F1

Diretor da F1 diz que “nada é imutável” e deixa presença de Silverstone no calendário em aberto

2019 é o último ano do contrato vigente de Silverstone com a F1, que não assegura uma renovação. Sean Bratches, diretor comercial, ressalta que o autódromo britânico nem sempre esteve no calendário ao longo das 68 temporadas
Warm Up / Redação GP, de Berlim
 Nico Hülkenberg (Foto: Renault)

Só tradição pode não ser suficiente para manter Silverstone na Fórmula 1. O palco clássico do GP da Inglaterra tem contrato até o fim de 2019, mas nenhuma garantia para 2020 em um momento de reestruturação do calendário. Para Sean Bratches, diretor comercial da F1, é normal: o dirigente garante esforços para seguir visitando o autódromo britânico, mas não vê a possibilidade de saída como algo chocante.
 
“Somos uma entidade de 68 anos e a natureza do automobilismo é dinâmica”, disse Bratches. “Silverstone recebeu o primeiro GP [do campeonato de F1], mas não corremos em Silverstone em todos esses 68 anos. A corrida já foi para Brands Hatch e outros lugares. Nada é imutável nesse esporte em termos de onde podemos correr.

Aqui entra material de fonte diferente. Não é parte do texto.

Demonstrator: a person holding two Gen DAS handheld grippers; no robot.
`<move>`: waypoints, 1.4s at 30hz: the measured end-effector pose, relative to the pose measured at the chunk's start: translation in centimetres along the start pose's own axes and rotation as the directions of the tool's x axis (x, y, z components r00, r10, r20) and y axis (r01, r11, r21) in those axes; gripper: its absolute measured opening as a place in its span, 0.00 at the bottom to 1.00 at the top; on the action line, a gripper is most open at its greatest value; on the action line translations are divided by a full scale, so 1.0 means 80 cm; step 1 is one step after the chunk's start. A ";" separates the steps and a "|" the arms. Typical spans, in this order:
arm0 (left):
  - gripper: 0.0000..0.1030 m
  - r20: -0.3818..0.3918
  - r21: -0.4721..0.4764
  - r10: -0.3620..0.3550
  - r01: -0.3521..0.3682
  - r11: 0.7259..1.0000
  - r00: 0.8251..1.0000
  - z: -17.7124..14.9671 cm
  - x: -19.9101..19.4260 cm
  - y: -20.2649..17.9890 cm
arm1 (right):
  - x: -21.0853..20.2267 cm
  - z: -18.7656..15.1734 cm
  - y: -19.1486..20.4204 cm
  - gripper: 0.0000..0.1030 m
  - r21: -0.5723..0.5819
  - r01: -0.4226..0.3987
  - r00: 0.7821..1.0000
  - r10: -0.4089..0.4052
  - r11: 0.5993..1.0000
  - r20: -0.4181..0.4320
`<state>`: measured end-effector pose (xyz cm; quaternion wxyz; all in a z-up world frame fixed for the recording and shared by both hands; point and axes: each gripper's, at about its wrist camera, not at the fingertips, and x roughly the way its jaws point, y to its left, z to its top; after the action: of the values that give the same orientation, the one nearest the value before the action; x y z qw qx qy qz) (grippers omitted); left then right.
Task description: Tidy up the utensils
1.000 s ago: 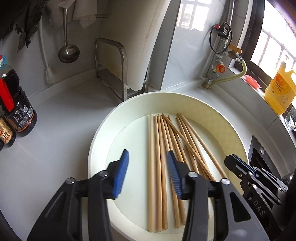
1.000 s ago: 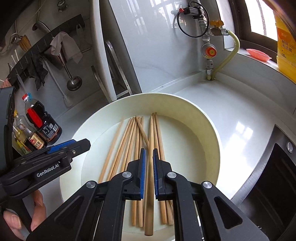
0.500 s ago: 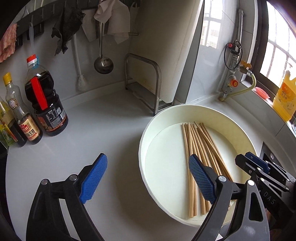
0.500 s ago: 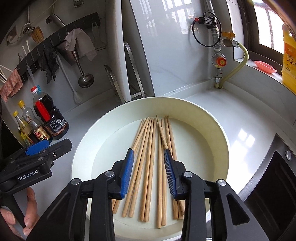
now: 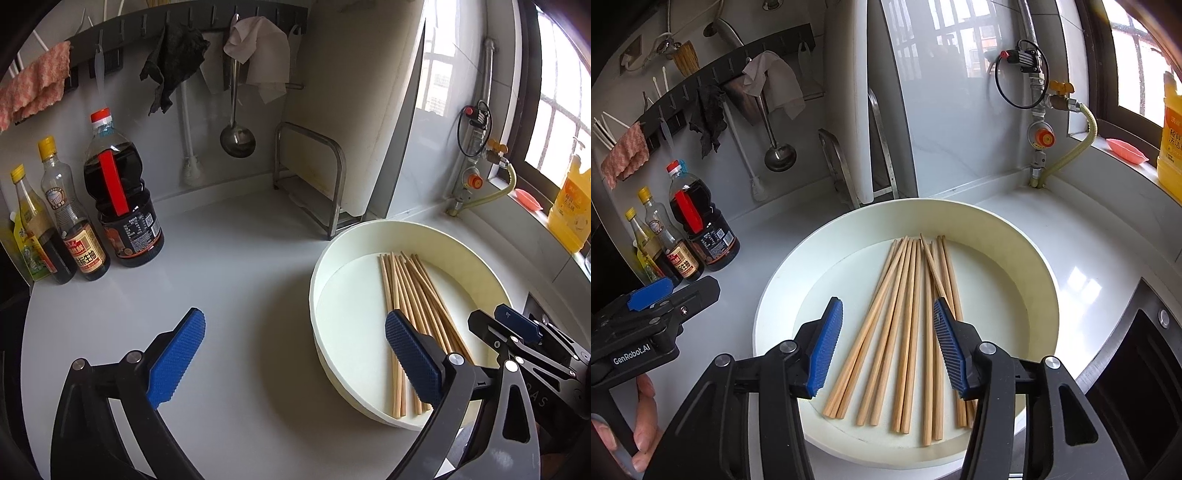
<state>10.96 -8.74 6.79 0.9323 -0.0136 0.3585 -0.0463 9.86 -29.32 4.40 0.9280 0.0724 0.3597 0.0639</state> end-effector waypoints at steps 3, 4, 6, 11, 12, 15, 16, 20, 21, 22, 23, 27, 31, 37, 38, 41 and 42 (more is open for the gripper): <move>0.94 0.005 -0.001 0.002 -0.002 1.000 1.000 -0.001 -0.003 0.000 | -0.003 0.001 0.002 0.51 -0.003 0.002 1.000 -0.002 1.000 0.005; 0.94 0.007 -0.001 0.004 -0.004 1.000 1.000 -0.002 -0.004 0.000 | -0.004 0.001 0.002 0.51 -0.002 0.002 1.000 -0.002 1.000 0.006; 0.94 0.007 0.000 0.002 -0.002 1.000 1.000 -0.003 -0.006 0.000 | -0.005 0.001 0.002 0.52 0.001 0.001 1.000 -0.001 1.000 0.008; 0.94 -0.013 -0.002 0.004 -0.004 1.000 1.000 -0.004 -0.003 0.000 | -0.006 0.001 0.003 0.53 0.000 0.000 1.000 0.000 1.000 0.008; 0.94 -0.010 0.001 0.015 -0.015 1.000 1.000 -0.005 -0.003 0.000 | -0.007 0.001 0.003 0.53 -0.001 -0.001 1.000 0.001 1.000 0.008; 0.94 0.001 0.007 0.048 -0.048 0.999 0.999 -0.007 -0.005 0.000 | -0.008 0.001 0.005 0.53 -0.006 -0.002 1.000 0.002 1.000 0.008; 0.94 0.000 0.009 0.049 -0.049 0.999 0.999 -0.007 -0.005 0.000 | -0.008 0.001 0.006 0.54 -0.006 -0.003 1.000 0.003 1.000 0.008; 0.94 0.000 0.013 0.052 -0.052 0.999 0.999 -0.007 -0.006 0.002 | -0.009 0.000 0.008 0.54 -0.011 -0.005 1.000 0.005 1.000 0.007; 0.94 0.002 0.014 0.056 -0.056 0.998 0.998 -0.007 -0.007 0.002 | -0.009 0.000 0.008 0.54 -0.011 -0.004 1.000 0.005 1.000 0.008; 0.94 0.004 0.017 0.058 -0.058 0.998 0.998 -0.007 -0.008 0.001 | -0.009 0.000 0.009 0.54 -0.012 -0.005 1.000 0.005 1.000 0.008; 0.94 0.004 0.018 0.059 -0.059 0.998 0.998 -0.007 -0.008 0.001 | -0.009 0.000 0.010 0.54 -0.013 -0.005 1.000 0.005 1.000 0.007; 0.94 0.002 0.022 0.057 -0.057 0.998 0.998 -0.007 -0.008 0.001 | -0.009 0.000 0.010 0.54 -0.013 -0.004 1.000 0.004 1.000 0.007; 0.94 -0.003 0.025 0.056 -0.056 0.998 0.998 -0.008 -0.007 0.001 | -0.007 0.000 0.010 0.54 -0.013 -0.001 1.000 0.001 1.000 0.001; 0.94 -0.005 0.018 0.056 -0.056 0.998 0.998 -0.008 -0.006 0.002 | -0.007 0.000 0.011 0.54 -0.019 0.004 1.000 -0.004 1.000 0.001; 0.94 -0.007 0.017 0.055 -0.055 0.998 0.998 -0.008 -0.006 0.002 | -0.006 0.000 0.011 0.54 -0.019 0.005 1.000 -0.005 1.000 0.001; 0.94 -0.012 0.017 0.053 -0.053 0.998 0.999 -0.008 -0.006 0.002 | -0.006 0.000 0.011 0.54 -0.020 0.004 1.000 -0.004 1.000 0.001; 0.94 -0.012 0.016 0.054 -0.053 0.998 0.998 -0.008 -0.006 0.002 | -0.006 0.000 0.011 0.54 -0.022 0.003 1.000 -0.003 1.000 0.000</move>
<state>10.20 -8.51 6.59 0.9311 0.0037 0.3641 -0.0242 9.46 -28.52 4.86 0.9289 0.0618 0.3590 0.0662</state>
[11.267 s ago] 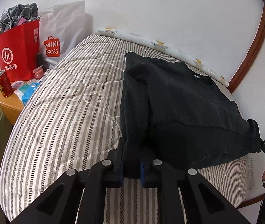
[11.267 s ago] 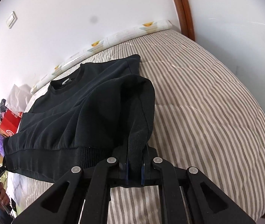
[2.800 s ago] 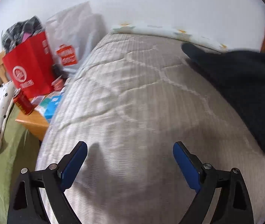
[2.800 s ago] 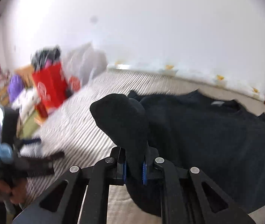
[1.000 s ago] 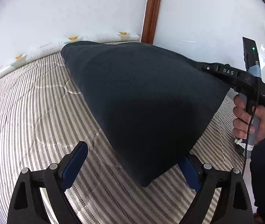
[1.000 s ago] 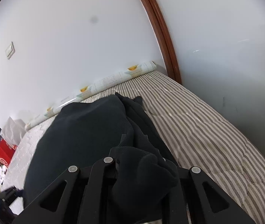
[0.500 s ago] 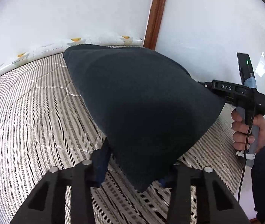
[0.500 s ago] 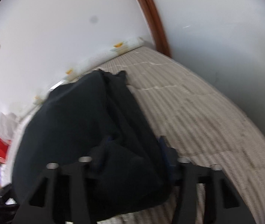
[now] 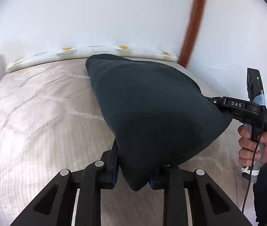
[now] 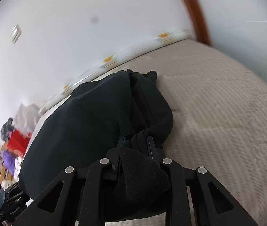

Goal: Fold small clothes

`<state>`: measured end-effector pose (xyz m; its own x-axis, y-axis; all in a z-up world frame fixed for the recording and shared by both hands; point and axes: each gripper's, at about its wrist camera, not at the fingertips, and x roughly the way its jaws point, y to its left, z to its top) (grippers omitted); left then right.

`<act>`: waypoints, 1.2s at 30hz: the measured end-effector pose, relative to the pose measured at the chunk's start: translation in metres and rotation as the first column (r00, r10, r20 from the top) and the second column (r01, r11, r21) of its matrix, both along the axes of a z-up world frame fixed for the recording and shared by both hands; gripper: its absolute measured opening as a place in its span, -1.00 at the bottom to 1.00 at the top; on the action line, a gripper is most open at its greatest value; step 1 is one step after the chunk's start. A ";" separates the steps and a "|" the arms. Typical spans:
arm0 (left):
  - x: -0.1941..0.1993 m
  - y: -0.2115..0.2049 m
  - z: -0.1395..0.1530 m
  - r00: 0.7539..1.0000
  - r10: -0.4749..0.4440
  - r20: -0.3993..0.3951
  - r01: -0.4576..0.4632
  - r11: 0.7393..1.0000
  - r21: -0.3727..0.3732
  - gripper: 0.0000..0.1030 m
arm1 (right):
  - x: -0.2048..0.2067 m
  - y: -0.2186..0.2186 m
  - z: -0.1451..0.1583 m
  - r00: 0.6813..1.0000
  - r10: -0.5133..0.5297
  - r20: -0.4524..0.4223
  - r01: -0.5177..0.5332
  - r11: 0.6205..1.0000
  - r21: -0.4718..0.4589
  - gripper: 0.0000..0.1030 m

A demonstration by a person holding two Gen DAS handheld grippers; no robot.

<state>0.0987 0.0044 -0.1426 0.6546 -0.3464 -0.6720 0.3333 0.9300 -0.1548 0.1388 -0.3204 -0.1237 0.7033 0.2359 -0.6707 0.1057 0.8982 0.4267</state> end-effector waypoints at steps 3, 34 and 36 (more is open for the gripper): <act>-0.006 0.036 0.000 0.999 0.053 -0.004 -0.053 0.999 0.011 -0.56 | 0.012 0.042 0.002 0.997 0.083 0.003 -0.083 0.997 0.009 -0.58; 0.003 0.061 -0.024 0.992 0.064 -0.104 -0.061 0.998 0.035 0.25 | 0.024 0.087 0.036 0.958 0.234 0.166 -0.213 0.968 -0.134 -0.90; 0.004 0.061 -0.025 0.992 0.059 -0.107 -0.056 0.998 0.031 0.25 | 0.013 0.068 0.043 0.961 0.192 0.201 -0.174 0.980 -0.100 -0.90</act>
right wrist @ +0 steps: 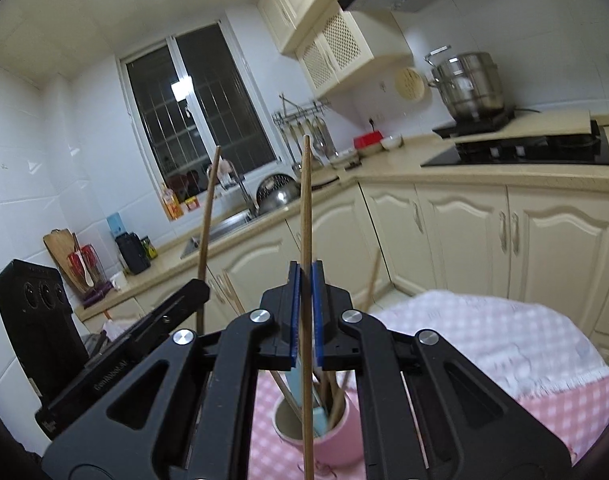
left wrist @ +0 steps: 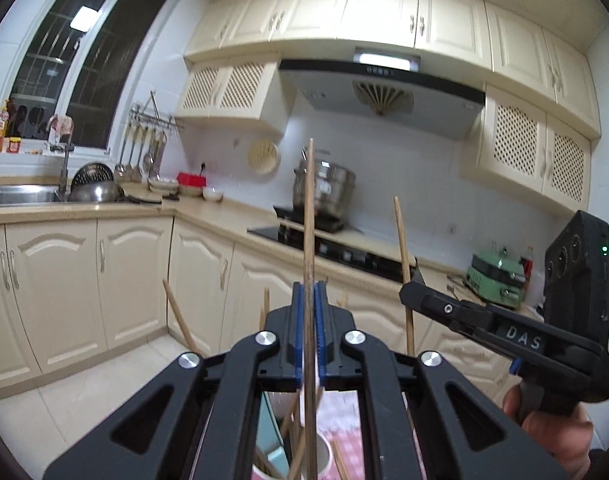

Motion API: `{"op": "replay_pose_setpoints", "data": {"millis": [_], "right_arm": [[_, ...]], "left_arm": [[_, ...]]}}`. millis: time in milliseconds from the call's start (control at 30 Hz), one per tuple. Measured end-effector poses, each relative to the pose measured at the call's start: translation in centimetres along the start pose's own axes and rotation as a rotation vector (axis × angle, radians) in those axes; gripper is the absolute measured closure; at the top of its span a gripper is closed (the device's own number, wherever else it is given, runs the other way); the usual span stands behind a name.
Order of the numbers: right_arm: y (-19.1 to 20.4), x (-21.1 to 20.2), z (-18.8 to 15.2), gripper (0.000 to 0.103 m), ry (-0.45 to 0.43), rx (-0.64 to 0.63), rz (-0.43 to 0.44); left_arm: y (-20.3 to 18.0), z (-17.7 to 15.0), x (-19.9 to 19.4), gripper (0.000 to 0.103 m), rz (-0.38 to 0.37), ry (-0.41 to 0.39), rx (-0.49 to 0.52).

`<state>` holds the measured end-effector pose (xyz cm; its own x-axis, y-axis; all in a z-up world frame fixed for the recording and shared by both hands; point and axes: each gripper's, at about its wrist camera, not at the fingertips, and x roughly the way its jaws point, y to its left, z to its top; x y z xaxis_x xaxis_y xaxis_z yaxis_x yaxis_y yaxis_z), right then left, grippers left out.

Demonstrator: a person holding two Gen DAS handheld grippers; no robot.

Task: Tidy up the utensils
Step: 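Lift both held chopsticks up over the pink cup, then lower both chopsticks into the pink cup and open both tools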

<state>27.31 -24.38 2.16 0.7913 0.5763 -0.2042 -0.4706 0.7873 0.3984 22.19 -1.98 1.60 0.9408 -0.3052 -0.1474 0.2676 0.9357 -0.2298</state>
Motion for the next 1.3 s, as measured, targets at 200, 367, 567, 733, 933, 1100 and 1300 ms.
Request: {"op": "replay_pose_setpoints", "data": {"millis": [200,367,567,733,933,1100,1300], "right_arm": [[-0.1,2.0,0.4,0.097,-0.046,0.021,-0.015],[-0.3,3.4,0.2,0.097,-0.065,0.033,-0.032],[-0.7,4.6,-0.8,0.097,-0.068,0.04,-0.05],[-0.7,5.3,-2.0,0.097,-0.054,0.038,-0.067],[-0.9,5.9,-3.1,0.097,-0.032,0.038,-0.08],[-0.6,5.9,-3.2,0.096,-0.005,0.027,-0.08],[-0.7,3.9,-3.0,0.028,-0.026,0.032,-0.117]], "left_arm": [[0.1,0.3,2.0,0.098,0.051,-0.061,-0.008],[0.3,-0.5,3.6,0.098,0.072,-0.063,-0.017],[0.9,-1.9,5.0,0.098,0.101,-0.048,-0.027],[1.4,-3.2,5.6,0.098,0.117,-0.03,-0.025],[1.9,-4.8,5.8,0.098,0.127,-0.007,-0.034],[2.0,-5.4,5.9,0.098,0.106,0.014,-0.02],[2.2,-5.0,4.0,0.034,0.102,-0.002,-0.018]]}}
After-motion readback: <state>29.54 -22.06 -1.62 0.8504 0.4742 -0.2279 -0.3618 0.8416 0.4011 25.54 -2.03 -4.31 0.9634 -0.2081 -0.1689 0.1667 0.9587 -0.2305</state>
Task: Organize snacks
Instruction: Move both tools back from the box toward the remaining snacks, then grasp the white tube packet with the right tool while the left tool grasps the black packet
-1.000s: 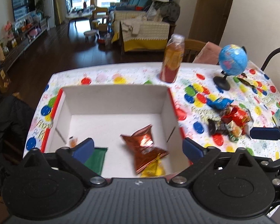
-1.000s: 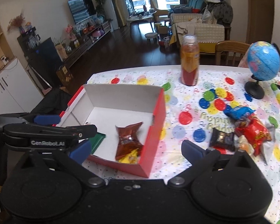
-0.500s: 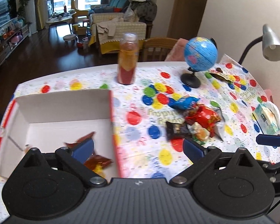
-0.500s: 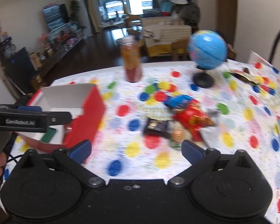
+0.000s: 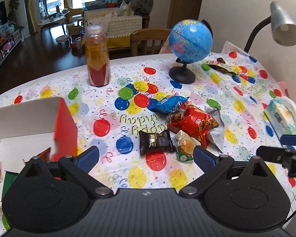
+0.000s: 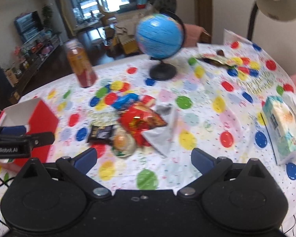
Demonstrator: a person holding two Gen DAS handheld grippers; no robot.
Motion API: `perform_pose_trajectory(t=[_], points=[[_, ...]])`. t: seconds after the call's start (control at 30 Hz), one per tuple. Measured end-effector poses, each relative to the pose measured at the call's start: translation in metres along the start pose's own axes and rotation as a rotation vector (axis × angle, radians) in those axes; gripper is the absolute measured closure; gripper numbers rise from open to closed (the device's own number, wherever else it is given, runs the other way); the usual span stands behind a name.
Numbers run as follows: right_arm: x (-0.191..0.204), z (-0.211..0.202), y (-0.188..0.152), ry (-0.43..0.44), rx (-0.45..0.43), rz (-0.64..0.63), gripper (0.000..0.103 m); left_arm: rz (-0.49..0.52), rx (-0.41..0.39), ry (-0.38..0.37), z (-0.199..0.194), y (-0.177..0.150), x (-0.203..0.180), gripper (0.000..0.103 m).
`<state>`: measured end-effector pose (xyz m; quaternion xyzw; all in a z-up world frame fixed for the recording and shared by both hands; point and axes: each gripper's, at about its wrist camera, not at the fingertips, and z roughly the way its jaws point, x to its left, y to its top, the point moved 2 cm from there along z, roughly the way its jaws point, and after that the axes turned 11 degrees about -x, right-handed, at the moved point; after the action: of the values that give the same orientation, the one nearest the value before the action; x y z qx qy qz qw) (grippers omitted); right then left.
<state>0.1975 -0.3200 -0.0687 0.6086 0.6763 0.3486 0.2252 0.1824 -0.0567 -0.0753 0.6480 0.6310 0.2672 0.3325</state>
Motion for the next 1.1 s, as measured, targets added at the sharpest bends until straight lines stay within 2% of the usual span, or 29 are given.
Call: perform_pose_trajectory(t=[0.13, 0.3, 0.47, 0.63, 0.9, 1.1], points=[[-0.031, 0.025, 0.006, -0.015, 0.051, 0.096, 0.011, 0.005, 0.027, 0.012, 0.026, -0.002, -0.01, 0.001], [-0.053, 0.056, 0.015, -0.051, 0.073, 0.139, 0.017, -0.01, 0.075, 0.044, 0.063, -0.003, -0.013, 0.001], [-0.059, 0.092, 0.021, -0.087, 0.08, 0.181, 0.024, -0.086, 0.137, 0.091, 0.1, -0.004, -0.008, 0.002], [-0.067, 0.123, 0.024, -0.111, 0.094, 0.248, 0.029, -0.092, 0.177, 0.083, 0.127, -0.007, -0.007, 0.002], [-0.066, 0.161, 0.024, -0.115, 0.128, 0.262, 0.048, -0.127, 0.226, 0.078, 0.156, -0.012, 0.0, 0.002], [-0.071, 0.178, 0.019, -0.137, 0.149, 0.275, 0.054, -0.149, 0.251, 0.067, 0.169, -0.02, 0.003, 0.002]])
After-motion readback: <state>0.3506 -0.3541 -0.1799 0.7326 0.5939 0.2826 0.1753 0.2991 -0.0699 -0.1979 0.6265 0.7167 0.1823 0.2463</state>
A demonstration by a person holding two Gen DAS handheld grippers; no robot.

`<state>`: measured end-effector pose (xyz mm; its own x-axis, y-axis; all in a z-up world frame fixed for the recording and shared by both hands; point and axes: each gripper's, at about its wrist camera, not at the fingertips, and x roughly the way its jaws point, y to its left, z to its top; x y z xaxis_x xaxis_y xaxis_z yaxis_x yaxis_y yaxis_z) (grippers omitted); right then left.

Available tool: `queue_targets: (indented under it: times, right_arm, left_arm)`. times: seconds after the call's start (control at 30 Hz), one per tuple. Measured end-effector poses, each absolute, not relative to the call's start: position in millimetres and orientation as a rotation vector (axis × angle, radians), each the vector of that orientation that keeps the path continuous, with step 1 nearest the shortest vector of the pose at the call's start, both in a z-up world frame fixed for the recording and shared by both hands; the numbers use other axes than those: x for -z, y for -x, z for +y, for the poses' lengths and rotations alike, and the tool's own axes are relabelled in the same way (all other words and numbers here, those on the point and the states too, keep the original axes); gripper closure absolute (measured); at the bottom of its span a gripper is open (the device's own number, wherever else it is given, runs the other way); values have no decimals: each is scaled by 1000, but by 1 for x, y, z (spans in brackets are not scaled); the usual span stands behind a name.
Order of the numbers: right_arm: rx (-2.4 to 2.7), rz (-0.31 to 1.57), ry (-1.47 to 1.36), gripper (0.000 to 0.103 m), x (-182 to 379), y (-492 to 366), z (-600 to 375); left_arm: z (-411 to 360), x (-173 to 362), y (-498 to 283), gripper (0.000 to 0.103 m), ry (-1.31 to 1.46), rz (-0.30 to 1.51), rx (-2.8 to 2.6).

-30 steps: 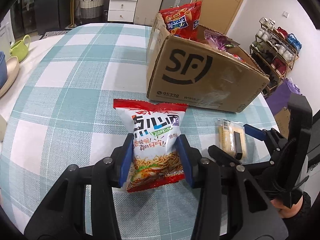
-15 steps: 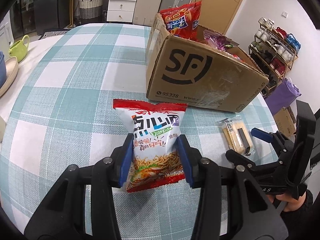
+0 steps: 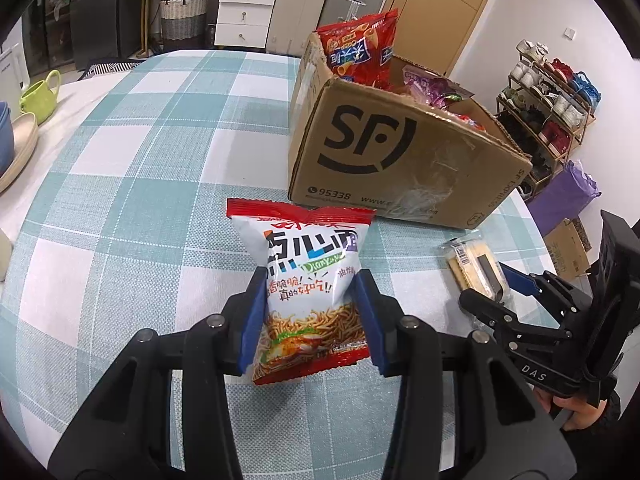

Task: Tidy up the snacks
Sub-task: 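Grasp the wrapped cracker pack with the right gripper, then carry both packs into the cardboard box and open both grippers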

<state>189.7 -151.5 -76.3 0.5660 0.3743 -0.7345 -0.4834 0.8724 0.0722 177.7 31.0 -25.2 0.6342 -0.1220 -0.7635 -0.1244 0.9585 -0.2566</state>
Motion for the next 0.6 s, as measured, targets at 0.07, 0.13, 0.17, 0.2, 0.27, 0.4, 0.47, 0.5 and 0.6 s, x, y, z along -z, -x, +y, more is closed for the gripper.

Valorizamos muito algumas corridas e fazemos o possível para mantê-las no calendário, mas isso é um negócio”, continuou.
 
O comentário de Bratches vem um dia após a confirmação do GP do Vietnã no calendário de 2020. Ainda não há informação sobre a possível saída de uma etapa vigente para permitir a entrada de Hanói, mas tal situação é plausível – equipes e pilotos da F1 já expressam descontentamento com o alto número de GPs na atualidade.
Silverstone não tem presença certa no calendário em 2020 (Foto: Mercedes)
Bratches, por sua vez, não vê o Vietnã como algo negativo. O dirigente destaca que uma nova corrida de rua vai de acordo com o planejamento da F1 para o futuro.
 
“Vemos a situação de três maneiras. Primeiro, queremos preservar corridas históricas, que são muito importantes para a F1 e para os fãs. Estou falando de lugares como Silverstone, Spa e Monza espalhados pelo mundo. Depois temos algumas corridas de rua, ou com uma mistura com parques, como Melbourne, Montreal e Cidade do México. O terceiro segmento tem lugares construídos só para isso, como Xangai, Austin e Bahrein. Além disso, também queremos encontrar novas corridas de rua, e esse é um novo passo nessa nossa visão”, encerrou.